Difference Between Leadership and Power

Although, both concepts have something in common; influence other people, the differences between one and the other are abysmal and not necessarily because one fulfills an antagonistic role.

Some say that power is a bad thing and the truth is that it is not, unless it is used in a bad way. Power, as such, is a valuable resource that can be conferred on a person, either because of their experience, background or knowledge in a specific matter and, therefore, this responsibility is designated in it.

power in political elections

When a person performs the act of suffrage, he confers power to another, because he considers that he is the person who best represents his vision of development, progress and values. But, also, because he assumes that he is the one who will best manage that power and get the most out of it.
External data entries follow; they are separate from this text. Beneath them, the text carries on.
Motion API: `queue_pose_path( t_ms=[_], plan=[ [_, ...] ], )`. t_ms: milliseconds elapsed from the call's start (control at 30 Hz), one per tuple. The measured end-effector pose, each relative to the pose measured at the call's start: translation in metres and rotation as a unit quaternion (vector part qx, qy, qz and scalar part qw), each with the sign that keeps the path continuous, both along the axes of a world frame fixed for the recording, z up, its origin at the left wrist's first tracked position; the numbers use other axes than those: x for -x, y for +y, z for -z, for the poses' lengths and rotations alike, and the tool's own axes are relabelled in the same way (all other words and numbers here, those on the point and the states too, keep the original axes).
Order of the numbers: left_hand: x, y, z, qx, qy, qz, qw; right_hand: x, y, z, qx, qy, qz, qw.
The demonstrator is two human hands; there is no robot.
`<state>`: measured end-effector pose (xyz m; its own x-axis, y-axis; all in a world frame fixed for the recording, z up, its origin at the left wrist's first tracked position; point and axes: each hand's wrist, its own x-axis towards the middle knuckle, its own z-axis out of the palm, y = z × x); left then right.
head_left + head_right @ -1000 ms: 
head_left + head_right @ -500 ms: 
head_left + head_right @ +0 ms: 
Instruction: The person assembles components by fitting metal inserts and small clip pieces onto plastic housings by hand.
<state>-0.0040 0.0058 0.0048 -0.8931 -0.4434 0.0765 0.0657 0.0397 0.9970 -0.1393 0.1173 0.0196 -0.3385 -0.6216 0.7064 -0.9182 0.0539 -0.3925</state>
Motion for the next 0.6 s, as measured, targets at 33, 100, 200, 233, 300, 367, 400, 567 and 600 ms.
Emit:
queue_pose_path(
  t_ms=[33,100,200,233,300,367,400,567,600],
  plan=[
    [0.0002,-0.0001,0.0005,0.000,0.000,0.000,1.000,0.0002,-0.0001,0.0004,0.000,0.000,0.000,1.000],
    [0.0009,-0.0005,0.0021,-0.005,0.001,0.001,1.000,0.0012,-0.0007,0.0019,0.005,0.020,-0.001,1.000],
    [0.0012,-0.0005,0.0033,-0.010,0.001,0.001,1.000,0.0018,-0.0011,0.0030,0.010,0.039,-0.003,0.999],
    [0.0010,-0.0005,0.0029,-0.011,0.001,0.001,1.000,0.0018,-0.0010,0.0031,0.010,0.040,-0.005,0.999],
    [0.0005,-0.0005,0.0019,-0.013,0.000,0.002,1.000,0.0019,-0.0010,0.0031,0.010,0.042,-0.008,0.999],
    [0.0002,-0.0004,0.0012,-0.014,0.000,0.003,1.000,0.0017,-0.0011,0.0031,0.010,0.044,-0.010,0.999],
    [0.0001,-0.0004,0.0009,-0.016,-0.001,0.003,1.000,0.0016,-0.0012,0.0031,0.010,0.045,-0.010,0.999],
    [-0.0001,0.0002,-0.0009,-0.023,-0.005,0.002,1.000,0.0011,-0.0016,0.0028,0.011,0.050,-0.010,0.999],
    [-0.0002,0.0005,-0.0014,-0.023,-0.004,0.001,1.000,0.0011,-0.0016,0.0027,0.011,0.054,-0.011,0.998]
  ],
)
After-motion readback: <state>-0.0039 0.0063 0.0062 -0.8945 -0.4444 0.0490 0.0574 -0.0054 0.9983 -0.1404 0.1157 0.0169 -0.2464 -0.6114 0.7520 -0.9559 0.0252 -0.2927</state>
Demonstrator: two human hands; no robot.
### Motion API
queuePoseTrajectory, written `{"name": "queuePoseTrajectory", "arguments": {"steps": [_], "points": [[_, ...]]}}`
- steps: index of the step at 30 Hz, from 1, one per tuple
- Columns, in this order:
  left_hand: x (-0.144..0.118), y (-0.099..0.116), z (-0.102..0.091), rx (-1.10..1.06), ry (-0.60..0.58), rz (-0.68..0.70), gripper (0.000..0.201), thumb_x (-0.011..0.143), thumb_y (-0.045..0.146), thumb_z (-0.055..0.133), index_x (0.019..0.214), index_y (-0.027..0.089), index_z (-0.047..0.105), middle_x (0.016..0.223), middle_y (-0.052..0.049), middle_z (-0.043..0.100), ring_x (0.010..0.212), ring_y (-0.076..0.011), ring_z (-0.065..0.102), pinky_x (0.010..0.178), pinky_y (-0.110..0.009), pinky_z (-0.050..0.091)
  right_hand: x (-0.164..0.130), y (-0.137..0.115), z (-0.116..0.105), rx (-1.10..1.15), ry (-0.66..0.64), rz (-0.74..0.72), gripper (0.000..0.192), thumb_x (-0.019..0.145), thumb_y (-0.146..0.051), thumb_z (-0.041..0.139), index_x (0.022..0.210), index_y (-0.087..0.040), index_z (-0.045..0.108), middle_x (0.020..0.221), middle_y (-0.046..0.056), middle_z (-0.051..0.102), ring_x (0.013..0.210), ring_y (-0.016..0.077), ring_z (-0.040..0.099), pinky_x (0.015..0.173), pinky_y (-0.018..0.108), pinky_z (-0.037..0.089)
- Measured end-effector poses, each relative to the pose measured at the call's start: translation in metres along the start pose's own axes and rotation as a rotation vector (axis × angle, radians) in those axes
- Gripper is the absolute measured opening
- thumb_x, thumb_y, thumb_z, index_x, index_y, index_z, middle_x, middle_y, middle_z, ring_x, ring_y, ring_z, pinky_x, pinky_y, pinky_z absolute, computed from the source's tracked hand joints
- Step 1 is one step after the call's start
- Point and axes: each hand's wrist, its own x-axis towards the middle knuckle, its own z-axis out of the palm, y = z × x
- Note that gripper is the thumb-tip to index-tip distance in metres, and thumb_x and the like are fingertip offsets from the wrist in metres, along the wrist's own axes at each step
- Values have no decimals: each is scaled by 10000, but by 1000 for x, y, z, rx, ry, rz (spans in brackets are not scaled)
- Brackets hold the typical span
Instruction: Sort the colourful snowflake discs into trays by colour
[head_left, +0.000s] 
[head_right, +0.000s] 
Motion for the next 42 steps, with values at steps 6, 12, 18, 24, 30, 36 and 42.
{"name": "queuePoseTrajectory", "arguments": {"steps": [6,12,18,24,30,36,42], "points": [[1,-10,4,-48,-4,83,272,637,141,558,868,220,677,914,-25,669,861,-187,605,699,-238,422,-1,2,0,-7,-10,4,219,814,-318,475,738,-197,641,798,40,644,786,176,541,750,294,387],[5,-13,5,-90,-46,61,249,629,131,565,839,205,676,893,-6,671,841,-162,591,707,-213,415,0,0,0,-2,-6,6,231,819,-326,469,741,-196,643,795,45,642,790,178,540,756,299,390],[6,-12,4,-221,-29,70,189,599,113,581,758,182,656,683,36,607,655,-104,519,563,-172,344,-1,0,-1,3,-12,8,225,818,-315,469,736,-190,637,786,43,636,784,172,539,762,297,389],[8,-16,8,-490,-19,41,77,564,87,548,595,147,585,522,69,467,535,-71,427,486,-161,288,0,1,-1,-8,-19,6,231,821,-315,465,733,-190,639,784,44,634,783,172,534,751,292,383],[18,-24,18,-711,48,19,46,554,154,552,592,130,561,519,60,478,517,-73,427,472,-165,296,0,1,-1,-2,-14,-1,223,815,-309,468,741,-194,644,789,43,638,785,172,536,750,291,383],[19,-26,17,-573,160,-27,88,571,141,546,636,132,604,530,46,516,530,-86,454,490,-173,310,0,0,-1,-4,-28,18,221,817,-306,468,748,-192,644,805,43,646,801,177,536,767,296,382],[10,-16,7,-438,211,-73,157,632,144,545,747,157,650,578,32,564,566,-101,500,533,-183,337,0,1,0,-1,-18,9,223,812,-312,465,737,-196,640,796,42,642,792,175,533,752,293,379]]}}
The recipient of this power carries with it a responsibility and expectations. Two attributions that were conferred on him by people who believed in his campaign image and now he has to demonstrate with actions what he is capable of doing and whether or not he disappoints his supporters.

Leadership happens after action

Leadership, on the other hand, is a battle that must first be won, so that the trust of others is transferred to you. It is through actions that a leader validates his ability to influence other people and who, after having seen his performance, will naturally recognize him as a leader.

“Mrs. Maria has leadership skills!”

Following the same example, but on a smaller scale, it is common in a meeting of school parents for the teacher to ask to form a directory of parents to lead some plan; organize the degree, student day, etc. At that moment the question arises “who could be president?”, to which some will respond, “well, I think it could be Mrs. MarĂ­a”, and perhaps they do not know her very well, but they have seen in her, in her actions , their interventions and way of communicating, a valuable resource that meets the characteristics to direct and coordinate a process. They recognize her as a leader, because she is what she transmits.

Leadership carries with it power, but with less uncertainty than when a person occupies a position of power and it is not known with certainty what the criteria were for designating that role.

Power by itself is a resource, a position that cannot necessarily be occupied by someone with leadership skills, that is where the main difference lies.

Finally, both can be equated if there is the will on the part of those who have power, to acquire the capacity to lead and that requires not only reinventing themselves based on their own assessments, but also seeking external opinions that provide feedback and make them improve.

In short, we could say that leadership implies power, but power does not necessarily imply leadership.